Gov. Tim Walz said the increased presence of state law enforcement in the Twin Cities is here to stay until further notice.
The governor was joined by Department of Public Safety Commissioner John Harrington and officers from different agencies in the state during a news conference Thursday afternoon.
The decision to bolster law enforcement – in the form of the State Patrol and Minnesota Bureau of Criminal Apprehension – was made in July, days after people were launching fireworks at others, police, cars and residential buildings in the downtown Minneapolis area. Street racing also saw an uptick in frequency, but Walz said many crimes have gone down since he mobilized an increased effort from police.
Metro Transit Patrol Operations Capt. Richard Raymond added that Metro Transit Police will continue to focus on increased security at transit stations, on trains and buses, and more bike patrols on bus routes for the time being.
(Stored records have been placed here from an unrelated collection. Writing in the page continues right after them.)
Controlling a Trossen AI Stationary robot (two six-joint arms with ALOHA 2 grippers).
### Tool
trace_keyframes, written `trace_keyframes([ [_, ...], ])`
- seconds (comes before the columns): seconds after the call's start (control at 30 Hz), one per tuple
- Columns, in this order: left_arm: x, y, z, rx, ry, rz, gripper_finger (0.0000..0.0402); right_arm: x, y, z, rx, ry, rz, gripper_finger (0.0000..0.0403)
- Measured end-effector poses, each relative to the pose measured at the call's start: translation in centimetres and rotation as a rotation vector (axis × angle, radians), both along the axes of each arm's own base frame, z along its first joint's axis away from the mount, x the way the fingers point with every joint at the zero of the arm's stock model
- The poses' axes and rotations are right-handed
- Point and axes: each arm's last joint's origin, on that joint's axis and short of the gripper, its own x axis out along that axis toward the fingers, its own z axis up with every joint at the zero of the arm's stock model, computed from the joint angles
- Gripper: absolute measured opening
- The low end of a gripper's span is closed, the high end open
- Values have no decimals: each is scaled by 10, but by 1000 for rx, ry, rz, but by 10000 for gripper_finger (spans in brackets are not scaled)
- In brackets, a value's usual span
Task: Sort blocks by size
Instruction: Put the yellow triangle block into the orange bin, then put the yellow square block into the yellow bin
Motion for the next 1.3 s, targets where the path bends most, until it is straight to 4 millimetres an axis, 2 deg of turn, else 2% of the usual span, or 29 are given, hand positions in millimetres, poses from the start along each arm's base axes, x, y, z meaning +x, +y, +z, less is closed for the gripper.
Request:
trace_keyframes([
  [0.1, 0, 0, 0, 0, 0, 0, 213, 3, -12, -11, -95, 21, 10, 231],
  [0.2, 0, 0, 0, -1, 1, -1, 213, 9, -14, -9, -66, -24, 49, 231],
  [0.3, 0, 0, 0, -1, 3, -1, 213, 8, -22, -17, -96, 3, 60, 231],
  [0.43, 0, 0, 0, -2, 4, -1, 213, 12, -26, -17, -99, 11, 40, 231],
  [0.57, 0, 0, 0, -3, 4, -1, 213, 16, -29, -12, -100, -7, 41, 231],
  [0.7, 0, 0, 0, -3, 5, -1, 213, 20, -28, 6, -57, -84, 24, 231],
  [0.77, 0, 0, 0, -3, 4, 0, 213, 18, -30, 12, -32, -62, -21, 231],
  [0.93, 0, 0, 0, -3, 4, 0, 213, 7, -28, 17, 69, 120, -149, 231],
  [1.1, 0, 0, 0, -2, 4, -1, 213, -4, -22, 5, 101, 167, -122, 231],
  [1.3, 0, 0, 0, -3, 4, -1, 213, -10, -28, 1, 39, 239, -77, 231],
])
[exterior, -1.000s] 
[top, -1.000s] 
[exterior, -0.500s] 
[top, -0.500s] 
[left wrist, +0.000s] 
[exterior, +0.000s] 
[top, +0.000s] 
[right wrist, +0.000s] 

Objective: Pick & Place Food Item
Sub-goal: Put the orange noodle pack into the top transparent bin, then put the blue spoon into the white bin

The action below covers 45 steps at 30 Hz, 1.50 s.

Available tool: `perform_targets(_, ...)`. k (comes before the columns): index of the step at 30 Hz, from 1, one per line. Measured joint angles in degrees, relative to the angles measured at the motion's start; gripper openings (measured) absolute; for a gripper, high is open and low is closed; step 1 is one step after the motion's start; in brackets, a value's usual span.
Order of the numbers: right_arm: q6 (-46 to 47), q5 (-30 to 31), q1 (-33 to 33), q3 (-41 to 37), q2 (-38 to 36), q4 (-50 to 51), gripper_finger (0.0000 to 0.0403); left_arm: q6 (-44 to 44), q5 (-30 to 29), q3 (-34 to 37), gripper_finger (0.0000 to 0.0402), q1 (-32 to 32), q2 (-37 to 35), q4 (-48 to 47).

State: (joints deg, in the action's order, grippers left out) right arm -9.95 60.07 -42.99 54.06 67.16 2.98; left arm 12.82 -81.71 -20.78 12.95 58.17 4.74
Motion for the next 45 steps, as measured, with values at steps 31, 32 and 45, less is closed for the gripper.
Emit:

The Minneapolis Police Department released a report this week that shows violent crime is up significantly compared to statistics in 2019 – as is the case in most places across the country – but that it is starting to plateau when compared to data from 2021.
"This unprecedented force will remain here, and we will continue to see the results that we have been seeing, and we will continue to push those numbers down," the governor said.
Walz reassured Minnesotans, saying that's it's safe to be out and about enjoying activities in the Twin Cities metro area. He mentioned how this increased effort is only a short-term solution, going as far to suggest that younger people should look into careers in law enforcement and community aid efforts.
Minnesota State Patrol Col. Matt Langer said traffic deaths have gone down compared to last year on state highways, to which he commended state troopers for their efforts.
“Last year was a horrific year across the country and in Minnesota, and we have changed that trajectory and made the roads safer. That doesn’t mean we’re perfect, that doesn’t mean there aren’t things we need to improve but my simple message is that it’s working,” Langer said.